**WORK TO COMPLETE**
Your answer should be the lines below from the one holding "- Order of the" through the one holding "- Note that", copied exactly and with nothing else.

■ ■ ■

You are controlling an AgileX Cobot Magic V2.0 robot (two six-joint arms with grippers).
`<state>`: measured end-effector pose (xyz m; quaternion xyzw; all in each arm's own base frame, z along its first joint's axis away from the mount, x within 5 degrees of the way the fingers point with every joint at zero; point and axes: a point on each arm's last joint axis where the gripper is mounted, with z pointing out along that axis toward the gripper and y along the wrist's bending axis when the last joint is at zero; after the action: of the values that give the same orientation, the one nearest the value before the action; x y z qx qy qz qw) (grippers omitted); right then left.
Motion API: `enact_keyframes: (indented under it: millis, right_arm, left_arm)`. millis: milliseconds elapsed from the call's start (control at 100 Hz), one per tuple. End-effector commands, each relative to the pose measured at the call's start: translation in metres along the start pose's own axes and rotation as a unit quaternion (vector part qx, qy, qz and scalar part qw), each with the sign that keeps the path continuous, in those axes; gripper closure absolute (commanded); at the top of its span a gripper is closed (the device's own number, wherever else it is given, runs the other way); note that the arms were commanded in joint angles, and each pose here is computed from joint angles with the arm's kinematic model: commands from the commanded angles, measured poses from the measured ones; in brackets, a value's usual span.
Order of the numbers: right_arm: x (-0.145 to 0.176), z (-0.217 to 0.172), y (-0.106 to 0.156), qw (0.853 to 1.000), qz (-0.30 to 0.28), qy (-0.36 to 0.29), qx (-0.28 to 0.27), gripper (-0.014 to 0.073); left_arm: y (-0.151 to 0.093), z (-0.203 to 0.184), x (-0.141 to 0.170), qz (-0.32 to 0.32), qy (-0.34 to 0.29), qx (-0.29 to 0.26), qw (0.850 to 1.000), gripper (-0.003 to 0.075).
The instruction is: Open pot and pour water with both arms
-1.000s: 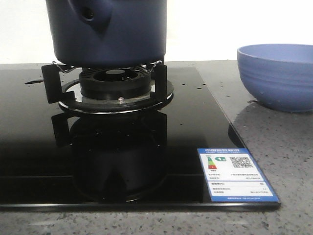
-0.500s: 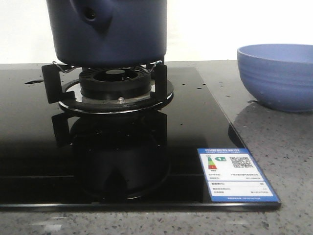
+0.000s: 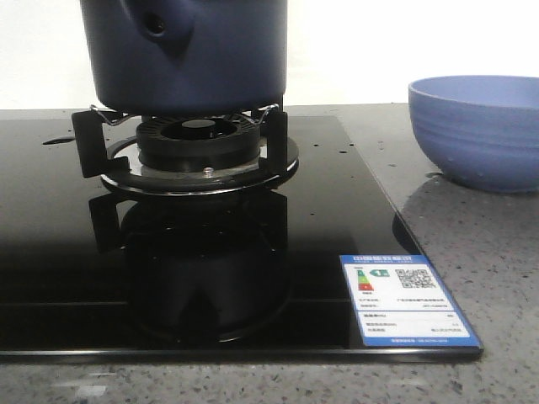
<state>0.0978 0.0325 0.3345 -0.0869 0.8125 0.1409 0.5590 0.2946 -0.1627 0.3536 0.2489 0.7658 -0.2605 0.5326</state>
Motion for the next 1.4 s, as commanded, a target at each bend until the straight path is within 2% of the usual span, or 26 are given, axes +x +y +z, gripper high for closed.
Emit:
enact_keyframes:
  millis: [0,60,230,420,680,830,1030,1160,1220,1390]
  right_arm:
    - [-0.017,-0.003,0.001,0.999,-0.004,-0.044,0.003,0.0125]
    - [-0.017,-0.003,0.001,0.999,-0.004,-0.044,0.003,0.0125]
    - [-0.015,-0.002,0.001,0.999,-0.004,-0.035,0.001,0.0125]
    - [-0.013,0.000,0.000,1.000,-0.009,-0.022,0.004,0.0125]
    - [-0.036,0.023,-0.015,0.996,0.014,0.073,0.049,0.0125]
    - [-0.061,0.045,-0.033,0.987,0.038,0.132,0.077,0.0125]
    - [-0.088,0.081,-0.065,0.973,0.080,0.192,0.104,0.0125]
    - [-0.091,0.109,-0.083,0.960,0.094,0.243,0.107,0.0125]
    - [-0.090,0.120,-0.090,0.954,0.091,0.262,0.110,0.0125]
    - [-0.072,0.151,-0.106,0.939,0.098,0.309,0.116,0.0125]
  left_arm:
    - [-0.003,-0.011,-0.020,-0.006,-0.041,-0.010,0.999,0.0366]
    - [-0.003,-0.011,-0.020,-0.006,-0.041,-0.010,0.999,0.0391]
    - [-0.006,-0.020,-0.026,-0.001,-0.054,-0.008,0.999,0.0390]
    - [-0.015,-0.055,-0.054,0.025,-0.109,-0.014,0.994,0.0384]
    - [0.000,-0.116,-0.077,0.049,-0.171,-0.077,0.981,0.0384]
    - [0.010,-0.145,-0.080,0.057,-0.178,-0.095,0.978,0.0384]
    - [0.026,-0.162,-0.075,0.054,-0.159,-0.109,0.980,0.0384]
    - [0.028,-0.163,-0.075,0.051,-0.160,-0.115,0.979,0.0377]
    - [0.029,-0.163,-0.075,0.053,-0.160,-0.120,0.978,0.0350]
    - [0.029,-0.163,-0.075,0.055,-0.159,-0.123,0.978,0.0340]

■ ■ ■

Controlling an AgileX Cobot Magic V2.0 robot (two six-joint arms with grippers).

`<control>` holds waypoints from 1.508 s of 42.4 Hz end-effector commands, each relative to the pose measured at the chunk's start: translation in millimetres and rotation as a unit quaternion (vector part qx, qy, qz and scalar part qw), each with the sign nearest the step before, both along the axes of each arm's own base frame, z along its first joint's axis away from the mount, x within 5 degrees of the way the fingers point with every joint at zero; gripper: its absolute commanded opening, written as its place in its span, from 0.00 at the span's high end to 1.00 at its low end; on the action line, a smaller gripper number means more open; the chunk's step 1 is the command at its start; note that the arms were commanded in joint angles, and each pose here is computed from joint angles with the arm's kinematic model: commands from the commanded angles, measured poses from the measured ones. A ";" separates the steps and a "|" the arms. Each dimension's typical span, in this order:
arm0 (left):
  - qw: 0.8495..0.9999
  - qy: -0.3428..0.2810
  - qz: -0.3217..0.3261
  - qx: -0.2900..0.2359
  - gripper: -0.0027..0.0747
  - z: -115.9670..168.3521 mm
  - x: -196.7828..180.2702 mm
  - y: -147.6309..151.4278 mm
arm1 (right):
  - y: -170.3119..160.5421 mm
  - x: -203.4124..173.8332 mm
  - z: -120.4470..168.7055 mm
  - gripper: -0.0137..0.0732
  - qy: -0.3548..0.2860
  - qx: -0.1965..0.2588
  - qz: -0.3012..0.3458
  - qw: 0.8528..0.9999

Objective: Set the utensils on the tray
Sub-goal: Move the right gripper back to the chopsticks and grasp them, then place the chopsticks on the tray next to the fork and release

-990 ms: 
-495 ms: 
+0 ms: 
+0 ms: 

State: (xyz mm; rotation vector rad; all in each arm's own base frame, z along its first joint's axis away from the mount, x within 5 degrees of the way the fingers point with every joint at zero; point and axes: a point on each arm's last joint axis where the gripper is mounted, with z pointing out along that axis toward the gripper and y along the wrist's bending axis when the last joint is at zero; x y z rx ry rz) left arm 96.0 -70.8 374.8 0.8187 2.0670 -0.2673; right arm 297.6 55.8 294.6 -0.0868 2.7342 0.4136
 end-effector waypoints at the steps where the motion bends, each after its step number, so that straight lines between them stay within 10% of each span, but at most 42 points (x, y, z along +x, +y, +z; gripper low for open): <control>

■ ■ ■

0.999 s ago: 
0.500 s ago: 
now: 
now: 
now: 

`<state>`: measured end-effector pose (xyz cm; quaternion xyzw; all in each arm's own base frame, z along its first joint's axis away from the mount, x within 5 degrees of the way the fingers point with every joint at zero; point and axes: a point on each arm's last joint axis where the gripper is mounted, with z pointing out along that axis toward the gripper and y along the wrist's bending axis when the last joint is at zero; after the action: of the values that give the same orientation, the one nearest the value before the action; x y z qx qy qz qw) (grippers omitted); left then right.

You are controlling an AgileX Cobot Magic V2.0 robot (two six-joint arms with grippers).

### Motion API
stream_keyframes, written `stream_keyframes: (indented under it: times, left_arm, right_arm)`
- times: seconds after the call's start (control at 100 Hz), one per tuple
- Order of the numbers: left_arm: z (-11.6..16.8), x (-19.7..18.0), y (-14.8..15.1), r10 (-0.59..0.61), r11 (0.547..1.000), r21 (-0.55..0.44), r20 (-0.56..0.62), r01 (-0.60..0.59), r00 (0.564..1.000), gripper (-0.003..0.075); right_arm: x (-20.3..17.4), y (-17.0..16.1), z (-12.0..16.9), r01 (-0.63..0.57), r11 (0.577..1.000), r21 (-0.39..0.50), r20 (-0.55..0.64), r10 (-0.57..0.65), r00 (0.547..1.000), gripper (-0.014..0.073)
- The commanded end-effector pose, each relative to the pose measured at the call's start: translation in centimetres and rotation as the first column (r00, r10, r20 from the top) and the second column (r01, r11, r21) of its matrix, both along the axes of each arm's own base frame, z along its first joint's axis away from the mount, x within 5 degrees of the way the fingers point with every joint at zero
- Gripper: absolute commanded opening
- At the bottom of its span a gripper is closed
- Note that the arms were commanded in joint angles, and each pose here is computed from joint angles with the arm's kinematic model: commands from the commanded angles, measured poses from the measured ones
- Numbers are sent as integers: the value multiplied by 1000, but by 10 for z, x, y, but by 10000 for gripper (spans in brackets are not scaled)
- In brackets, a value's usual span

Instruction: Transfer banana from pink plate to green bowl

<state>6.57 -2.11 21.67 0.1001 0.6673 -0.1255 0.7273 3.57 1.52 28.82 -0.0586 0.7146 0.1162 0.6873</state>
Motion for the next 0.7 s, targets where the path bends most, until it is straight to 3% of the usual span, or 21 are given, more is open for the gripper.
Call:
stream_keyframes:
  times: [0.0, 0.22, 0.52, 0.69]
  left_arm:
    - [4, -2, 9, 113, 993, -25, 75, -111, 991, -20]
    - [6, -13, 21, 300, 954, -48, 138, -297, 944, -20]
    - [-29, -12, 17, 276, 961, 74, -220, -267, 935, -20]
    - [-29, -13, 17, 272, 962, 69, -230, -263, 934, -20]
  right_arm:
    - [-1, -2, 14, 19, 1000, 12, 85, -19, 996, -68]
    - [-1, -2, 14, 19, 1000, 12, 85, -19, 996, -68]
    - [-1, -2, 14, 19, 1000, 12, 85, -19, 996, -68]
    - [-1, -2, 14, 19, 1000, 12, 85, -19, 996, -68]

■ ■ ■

**EXERCISE ANSWER**
- Order of the numbers: left_arm: z (-11.6..16.8), x (-19.7..18.0), y (-14.8..15.1), r10 (-0.59..0.61), r11 (0.547..1.000), r21 (-0.55..0.44), r20 (-0.56..0.62), r01 (-0.60..0.59), r00 (0.564..1.000), gripper (-0.003..0.075); right_arm: x (-20.3..17.4), y (-17.0..16.1), z (-12.0..16.9), r01 (-0.63..0.57), r11 (0.577..1.000), r21 (-0.39..0.50), r20 (-0.55..0.64), r10 (-0.57..0.65), r00 (0.547..1.000), gripper (-0.014..0.073)
- The commanded end-effector pose, each relative to the pose measured at the call's start: translation in centimetres and rotation as the first column (r00, r10, r20 from the top) and the second column (r01, r11, r21) of its matrix, both along the axes of each arm's own base frame, z along its first joint's axis away from the mount, x within 5 degrees of the way the fingers point with every joint at zero
- Gripper: absolute commanded opening
- At the bottom of its span a gripper is closed
- Note that the arms were commanded in joint angles, and each pose here is computed from joint angles with the arm's kinematic model: commands from the commanded angles, measured poses from the measured ones

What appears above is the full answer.